Here, cavalry units darted in and out, buying time with daring charges. Commanders shouted hoarse orders, their voices nearly drowned by the clash of steel and the monsters' guttural screeches.

Arasha led her squad in like a hammer, cutting through the swarm to give the horsemen space to wheel around. 

Kane unleashed a cascade of binding chains etched from pure mana, shackling one of the larger beasts to the earth as arrows and spears rained upon it.

"Forward, together!" a southern captain cried, rallying what was left of her troops. She raised her banner with a broken arm, her shield strapped to it so her men could see. 

And though half her soldiers limped and bled, they lifted their blades higher, pushing step by step into the tide.

The battle stretched until breath burned, until sweat and blood mingled. Then—once the frontline steadied—Arasha and Kane were already gone again, their squad vanishing in a ripple of light.

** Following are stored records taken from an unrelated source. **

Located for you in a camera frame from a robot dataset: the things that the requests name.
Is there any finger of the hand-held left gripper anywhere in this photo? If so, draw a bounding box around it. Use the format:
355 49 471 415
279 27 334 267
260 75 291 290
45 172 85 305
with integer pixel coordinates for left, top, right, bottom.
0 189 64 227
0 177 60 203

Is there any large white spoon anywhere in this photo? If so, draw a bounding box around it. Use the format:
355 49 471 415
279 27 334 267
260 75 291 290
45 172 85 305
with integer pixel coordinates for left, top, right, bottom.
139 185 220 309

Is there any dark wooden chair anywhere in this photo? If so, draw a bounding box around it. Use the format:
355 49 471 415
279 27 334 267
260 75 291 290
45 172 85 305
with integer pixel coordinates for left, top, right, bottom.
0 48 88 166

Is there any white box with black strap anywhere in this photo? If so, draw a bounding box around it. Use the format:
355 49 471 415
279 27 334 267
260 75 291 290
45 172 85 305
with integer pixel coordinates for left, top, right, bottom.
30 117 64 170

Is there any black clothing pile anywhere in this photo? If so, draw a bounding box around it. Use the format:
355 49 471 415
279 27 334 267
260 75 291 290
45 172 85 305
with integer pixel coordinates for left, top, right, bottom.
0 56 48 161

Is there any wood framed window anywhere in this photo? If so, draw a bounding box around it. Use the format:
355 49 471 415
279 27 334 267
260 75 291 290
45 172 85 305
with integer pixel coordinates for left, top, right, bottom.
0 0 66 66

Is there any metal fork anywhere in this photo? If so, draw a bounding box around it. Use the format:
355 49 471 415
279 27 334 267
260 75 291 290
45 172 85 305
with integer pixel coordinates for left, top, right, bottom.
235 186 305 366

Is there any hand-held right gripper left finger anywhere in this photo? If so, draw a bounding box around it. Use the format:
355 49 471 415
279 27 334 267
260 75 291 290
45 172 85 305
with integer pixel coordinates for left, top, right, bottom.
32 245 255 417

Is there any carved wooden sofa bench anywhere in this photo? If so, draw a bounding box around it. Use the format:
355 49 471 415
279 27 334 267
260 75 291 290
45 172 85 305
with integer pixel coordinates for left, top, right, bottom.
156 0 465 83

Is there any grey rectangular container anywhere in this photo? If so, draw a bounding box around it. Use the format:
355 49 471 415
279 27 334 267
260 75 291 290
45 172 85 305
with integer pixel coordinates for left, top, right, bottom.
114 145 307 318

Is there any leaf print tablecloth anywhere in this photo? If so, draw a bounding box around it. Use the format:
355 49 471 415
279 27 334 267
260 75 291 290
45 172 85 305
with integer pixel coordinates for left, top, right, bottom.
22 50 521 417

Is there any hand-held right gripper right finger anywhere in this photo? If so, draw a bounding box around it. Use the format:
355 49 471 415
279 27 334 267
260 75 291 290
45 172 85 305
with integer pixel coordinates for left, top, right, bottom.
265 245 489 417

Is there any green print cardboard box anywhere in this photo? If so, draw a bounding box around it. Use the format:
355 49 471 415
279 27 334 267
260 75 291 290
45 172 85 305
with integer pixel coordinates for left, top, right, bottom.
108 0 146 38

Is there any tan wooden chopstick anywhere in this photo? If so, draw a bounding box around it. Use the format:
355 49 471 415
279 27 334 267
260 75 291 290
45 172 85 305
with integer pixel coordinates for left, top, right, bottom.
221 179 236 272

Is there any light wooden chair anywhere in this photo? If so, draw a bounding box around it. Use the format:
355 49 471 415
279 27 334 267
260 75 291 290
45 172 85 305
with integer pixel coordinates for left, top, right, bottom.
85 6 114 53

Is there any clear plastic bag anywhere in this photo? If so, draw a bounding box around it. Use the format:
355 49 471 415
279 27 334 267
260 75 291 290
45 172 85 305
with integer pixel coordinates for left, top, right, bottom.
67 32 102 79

They repeated this again and again.

In the Ishart coast, they arrived just in time to stop a leviathan-spawn from tearing through the last barricade shielding hundreds of cowering civilians.

In the mountain passes of Solum, they drove back swarms climbing over the cliffs, giving archers precious moments to rain death from above.

In the plains of Fretelia, they fought alongside soldiers too young to even bear full armor, steadying their line long enough for reinforcements to arrive.

Everywhere they appeared, they gave breathing room, a heartbeat of hope. And every time they left, they carried the weight of those they couldn't save.

But the network held. The alliance did not break.

And though the rifts poured endless monsters, the united will of many nations pressed back—not fast, not clean, but together.